Par sa conception même, cette structure laisser passer l’éclairage et le son, et la création lumières de Franck Evin élabore un ballet dynamique de noirs, de blancs et de gris pour teinter des mouvements d’un accompagnement expressif sans paroles. Anthony Almeida conçoit l’éveil à la vie (Sancta Susanna) et le développement de la vie de couple (Le Château de Barbe-Bleue) dans un espace fermé et asphyxiant, tandis que le passage à la vie loin du monde terrestre (La Danse des morts) ouvre les parois et cultive un volume de plateau propice à la résonance. Sancta Susanna se confronte à ses croyances, sous le jugement des sœurs. Propre et honnêtement ficelé à partir d’une hébétude sur l’instabilité des corps, ce segment sur le désir naissant manque peut-être de température.
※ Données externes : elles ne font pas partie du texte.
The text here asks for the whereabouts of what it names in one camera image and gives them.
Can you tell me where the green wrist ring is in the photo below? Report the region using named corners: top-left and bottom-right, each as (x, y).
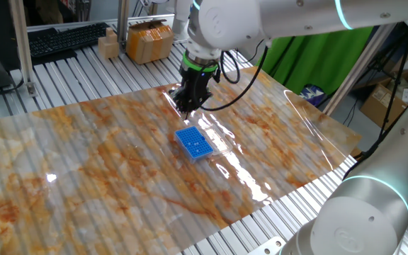
top-left (181, 52), bottom-right (220, 74)

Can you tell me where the orange marble pattern mat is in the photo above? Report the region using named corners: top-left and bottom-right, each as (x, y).
top-left (0, 65), bottom-right (363, 255)

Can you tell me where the black tripod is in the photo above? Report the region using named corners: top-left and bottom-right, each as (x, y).
top-left (341, 30), bottom-right (408, 178)

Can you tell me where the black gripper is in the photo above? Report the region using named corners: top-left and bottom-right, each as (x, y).
top-left (170, 65), bottom-right (215, 120)

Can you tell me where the black keyboard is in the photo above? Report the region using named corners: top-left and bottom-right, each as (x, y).
top-left (28, 22), bottom-right (111, 60)

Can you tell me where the clear plastic holder lid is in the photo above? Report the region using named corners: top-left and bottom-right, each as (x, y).
top-left (195, 123), bottom-right (234, 157)

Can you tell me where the blue white patterned bag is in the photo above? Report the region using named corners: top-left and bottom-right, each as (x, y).
top-left (297, 83), bottom-right (328, 108)

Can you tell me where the wooden block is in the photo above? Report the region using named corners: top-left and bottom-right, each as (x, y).
top-left (97, 27), bottom-right (120, 60)

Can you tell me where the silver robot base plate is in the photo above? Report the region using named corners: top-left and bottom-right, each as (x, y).
top-left (246, 236), bottom-right (287, 255)

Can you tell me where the slanted aluminium frame post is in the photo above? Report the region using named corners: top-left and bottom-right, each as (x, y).
top-left (322, 21), bottom-right (400, 117)

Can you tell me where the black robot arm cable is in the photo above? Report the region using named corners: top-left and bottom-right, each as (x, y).
top-left (199, 45), bottom-right (269, 113)

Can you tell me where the blue pipette tip holder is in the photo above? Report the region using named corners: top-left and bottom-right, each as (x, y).
top-left (174, 126), bottom-right (215, 164)

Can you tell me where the open cardboard floor box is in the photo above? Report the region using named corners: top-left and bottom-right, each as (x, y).
top-left (358, 66), bottom-right (408, 130)

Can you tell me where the green cloth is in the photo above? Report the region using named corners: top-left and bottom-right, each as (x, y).
top-left (255, 25), bottom-right (374, 96)

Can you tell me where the taped cardboard box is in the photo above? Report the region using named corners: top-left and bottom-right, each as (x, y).
top-left (125, 18), bottom-right (175, 66)
Entre Judith et Barbe-Bleue se déroule, en accéléré, l’existence d’un couple, en sept portes comme autant d’étapes. Et la peur change de camp : Barbe-Bleue est celui qui craint, à la fois de s’engager avec une femme qui lui demande de se montrer tel qu’il est (en ouvrant les portes, donc) et de se replonger dans son passé amoureux. Judith change d’attitude en réaction à la trace des conquêtes du propriétaire du château dans chacune des pièces… jusqu’à ce qu’elle découvre qu’elles habitent encore, en chair et en os, dans la dernière. Anthony Almeida transcrit ainsi habilement sur le plateau les maladresses de la séduction. En revanche, il ne sait pas trop quoi faire de l’indigeste texte de Paul Claudel et de la foisonnante musique d’Arthur Honegger. Il se contente d’illustrer le moment présent (en partie avec le Chœur de l’Opéra national de Lorraine, au demeurant poignant dans son combat de titans entre granit et glace, à partir d’une puissante « oralité augmentée ») davantage qu’il ne raconte d’histoire ou cette situation de danse macabre dans son ensemble. Dieu n’est nulle part, les morts ne se débattent pas et ne se soumettent pas ; leur danse tombe à plat.
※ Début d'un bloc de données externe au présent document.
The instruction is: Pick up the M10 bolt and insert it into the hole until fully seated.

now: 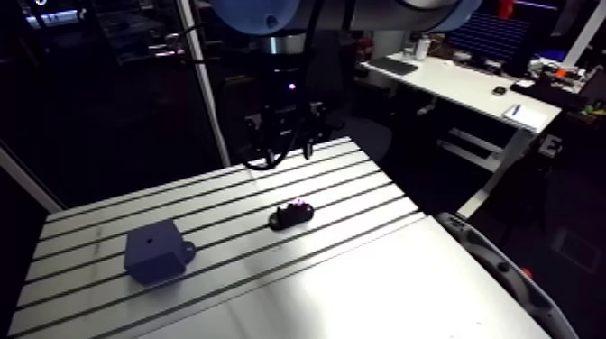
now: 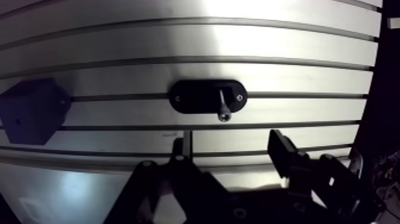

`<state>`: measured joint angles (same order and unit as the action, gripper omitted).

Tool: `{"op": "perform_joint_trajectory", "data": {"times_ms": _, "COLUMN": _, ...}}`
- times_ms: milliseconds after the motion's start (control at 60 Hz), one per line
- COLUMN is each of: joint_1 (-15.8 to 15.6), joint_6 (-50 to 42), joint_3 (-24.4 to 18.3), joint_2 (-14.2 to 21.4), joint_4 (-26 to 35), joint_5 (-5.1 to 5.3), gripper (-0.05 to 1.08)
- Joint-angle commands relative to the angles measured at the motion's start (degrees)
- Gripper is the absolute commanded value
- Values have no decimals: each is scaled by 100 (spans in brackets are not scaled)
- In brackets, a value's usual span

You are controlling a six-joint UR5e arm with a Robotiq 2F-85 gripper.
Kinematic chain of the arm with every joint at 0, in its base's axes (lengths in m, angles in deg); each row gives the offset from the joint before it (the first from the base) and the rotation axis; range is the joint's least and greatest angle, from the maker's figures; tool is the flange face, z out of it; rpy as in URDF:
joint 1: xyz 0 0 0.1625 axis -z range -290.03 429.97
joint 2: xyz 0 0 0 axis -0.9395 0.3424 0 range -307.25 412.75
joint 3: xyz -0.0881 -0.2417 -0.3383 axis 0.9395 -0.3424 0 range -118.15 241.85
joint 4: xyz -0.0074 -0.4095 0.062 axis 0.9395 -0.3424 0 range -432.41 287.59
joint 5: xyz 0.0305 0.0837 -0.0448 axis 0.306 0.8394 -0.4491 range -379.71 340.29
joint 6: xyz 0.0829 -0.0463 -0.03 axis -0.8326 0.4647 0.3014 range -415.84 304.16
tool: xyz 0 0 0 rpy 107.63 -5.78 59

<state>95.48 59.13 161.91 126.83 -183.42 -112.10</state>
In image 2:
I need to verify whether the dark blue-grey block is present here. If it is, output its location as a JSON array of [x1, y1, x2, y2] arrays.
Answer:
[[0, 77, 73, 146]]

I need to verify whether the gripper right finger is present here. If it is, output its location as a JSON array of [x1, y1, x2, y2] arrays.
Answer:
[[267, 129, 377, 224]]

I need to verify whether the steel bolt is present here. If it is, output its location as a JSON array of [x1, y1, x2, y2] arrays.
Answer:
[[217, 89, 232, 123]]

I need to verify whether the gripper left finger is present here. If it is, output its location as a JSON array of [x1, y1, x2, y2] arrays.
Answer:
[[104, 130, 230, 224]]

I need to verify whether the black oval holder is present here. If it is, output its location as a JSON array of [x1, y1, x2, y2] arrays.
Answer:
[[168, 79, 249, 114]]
La baguette de Sora Elisabeth Lee cherche elle aussi, en fosse, à traduire la singularité des trois histoires. Chez Hindemith, une extraordinaire gradation dans la superposition des calques instrumentaux organise un geste artistique inspiré par la progression de la lumière. Le son apparaît ou disparaît à partir de rien, et la cheffe fait sauter l’ordre établi des certitudes, aidée d’un Orchestre de l’Opéra national de Lorraine qui se prend profondément au jeu. Pour Bartók, elle part d’une texture « droite » et en nappes homogènes qui se gonflent en alvéoles dans lesquelles se nichent des solos, vallonnés, de bois et des onomatopées instrumentales rebondissantes. Dans ce livre d’images et de métaphores instrumentales sciemment sur la défensive, Sora Elisabeth Lee fait sentir le papier épais, ainsi que les tenues en marque-page. Dans La Danse des morts, elle trace son sillon vers la transe d’un remarquable mouvement perpétuel, calé, rythmé et texturé, au service de l’écriture contrapuntique, et où s’apposent spontanément les matières, comme dans une composition de moodboard. À l’exception d’un violon solo joliment endolori (Éléonore Darmon), les cordes ont cessé de s’appliquer depuis la quatrième porte du Château de Barbe-Bleue.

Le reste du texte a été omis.